Occasionally, I take requests for blog posts. A user reached out to me this week and asked if I have any Spotfire library best practices.
Have you written any blogs or do you have any good resources with regard to Spotfire library best practices and folder structures? We are spinning up a new server at my current company and I want to make sure to architect it correctly for sustainability. I really enjoy your content. Thanks!
Well, thanks! I have not written about this subject, but I do have lots of thoughts on the matter. I created our Spotfire library roughly 6 years ago, and while I have made small changes, the structure has stood the test of time with very few regrets. I’ll start by showing you what my library looks like. Then, I’ll lay out 7 Spotfire library best practices, including my naming conventions.
7 Spotfire Library Best Practices
The is the top level of my library.
And these are the best practices that went into it.

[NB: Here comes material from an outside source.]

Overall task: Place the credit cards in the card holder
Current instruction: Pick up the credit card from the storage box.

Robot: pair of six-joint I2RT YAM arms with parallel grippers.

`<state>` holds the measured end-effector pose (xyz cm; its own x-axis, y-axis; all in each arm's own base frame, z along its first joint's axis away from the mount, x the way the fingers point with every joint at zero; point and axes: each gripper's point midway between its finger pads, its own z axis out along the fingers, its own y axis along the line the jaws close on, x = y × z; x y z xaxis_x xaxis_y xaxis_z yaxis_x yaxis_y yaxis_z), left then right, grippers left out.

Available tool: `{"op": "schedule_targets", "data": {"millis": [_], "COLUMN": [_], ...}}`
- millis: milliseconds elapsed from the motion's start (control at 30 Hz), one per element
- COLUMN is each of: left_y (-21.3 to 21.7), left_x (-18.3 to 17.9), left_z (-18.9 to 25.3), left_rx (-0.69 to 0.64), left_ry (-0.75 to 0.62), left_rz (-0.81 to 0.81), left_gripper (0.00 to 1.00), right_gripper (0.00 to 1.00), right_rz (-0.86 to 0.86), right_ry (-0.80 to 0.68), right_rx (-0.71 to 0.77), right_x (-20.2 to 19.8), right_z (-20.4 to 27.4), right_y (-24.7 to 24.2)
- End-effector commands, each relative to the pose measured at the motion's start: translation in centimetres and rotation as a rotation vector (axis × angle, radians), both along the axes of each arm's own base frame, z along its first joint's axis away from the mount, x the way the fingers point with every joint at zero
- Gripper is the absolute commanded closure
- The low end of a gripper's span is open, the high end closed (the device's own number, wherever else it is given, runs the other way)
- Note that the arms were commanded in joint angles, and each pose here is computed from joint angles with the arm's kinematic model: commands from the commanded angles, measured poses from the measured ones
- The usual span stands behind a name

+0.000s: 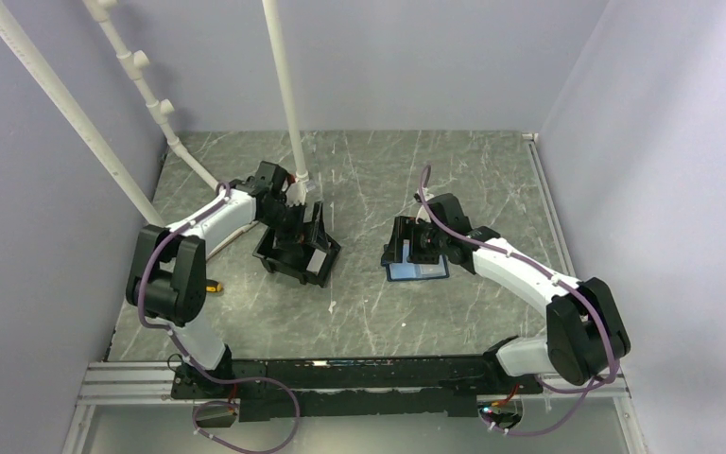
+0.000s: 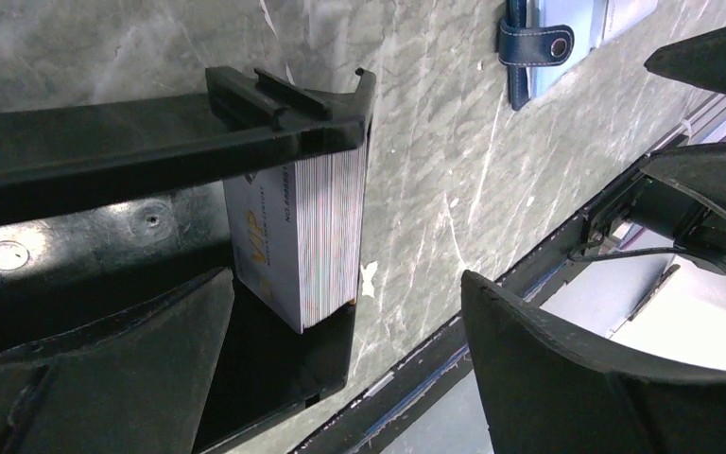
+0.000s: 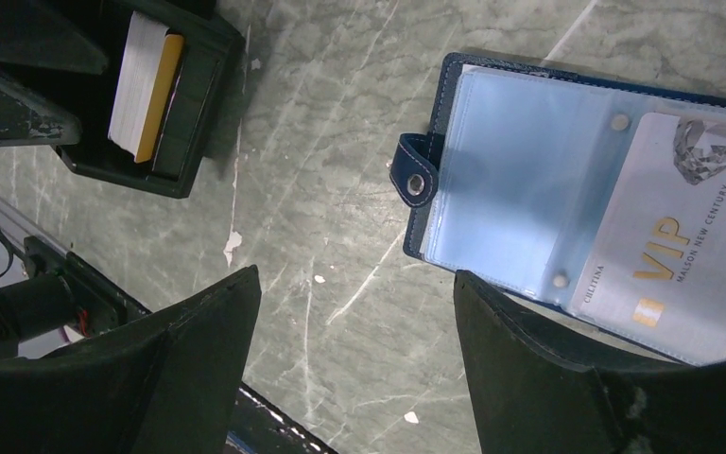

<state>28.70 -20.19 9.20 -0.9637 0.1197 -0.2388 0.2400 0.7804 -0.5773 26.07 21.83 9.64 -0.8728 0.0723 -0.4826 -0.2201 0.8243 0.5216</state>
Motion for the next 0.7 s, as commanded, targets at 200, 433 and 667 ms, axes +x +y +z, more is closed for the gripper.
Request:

- Create separate folders for admin use and make sure folder permissions are granted to administrators only.
- Establish, stick to, and police a naming convention for column elements, information links, and enterprise data connections.
- Create one place for users to find data sets, and keep it separate from DXPs.
- Consider how users will search for data sets (i.e. by function, by data source) when building your folder structure.
- Provide users with an organized space to save their work, and don’t let them save or organize anywhere else.
- When deciding whether or not to create new folders, remember, administrators grant permissions at the folder level. If you want to protect something, it must either inherit permissions from a parent folder or be placed in its own folder with specific permissions.
- Create spaces for different categories of work like templates or example files.
Let’s look at each of these in detail.
1. Admin Use Only
In the screenshot below, I’ve circled folders created for admin use only. I save data sources, column elements, and joins used to build information links in the first two folders. As you can see in the second screenshot, general users cannot modify the contents.
I also have two other admin folders – 09 Admin and 10 Testing. Admin holds automation services jobs and DXP files used specifically by administrators to look at logging and other data. Testing holds nonproduction data sources and column elements, as well as any production information links that are still a work in progress. I like to keep production and nonproduction data sources far away from each other to prevent errors.
2. Naming Conventions
There are very few things I am as adamant about as naming conventions. My coworkers might even call me belligerent or anal-retentive. But, all of my rules help administrators quickly identify an information link’s source, as well as provide visual controls to help prevent errors.
- Create one and only one data source per server. Do not duplicate data sources! (Unless, the database is using an alias, in which case one data source per database.)
- Include the environment, server name, and database name (optional, depending on how many databases are on a server) in the data source name. This provides visual control to prevent errors and make it easy to find what you are looking for quickly.
- Keep PROD data sources separate from QA, UAT, etc data sources. Physical separation is a good barrier against accidentally grabbing column elements from the wrong data source.
- Create one folder for each database in a data source. Name the folder exactly as the database is named.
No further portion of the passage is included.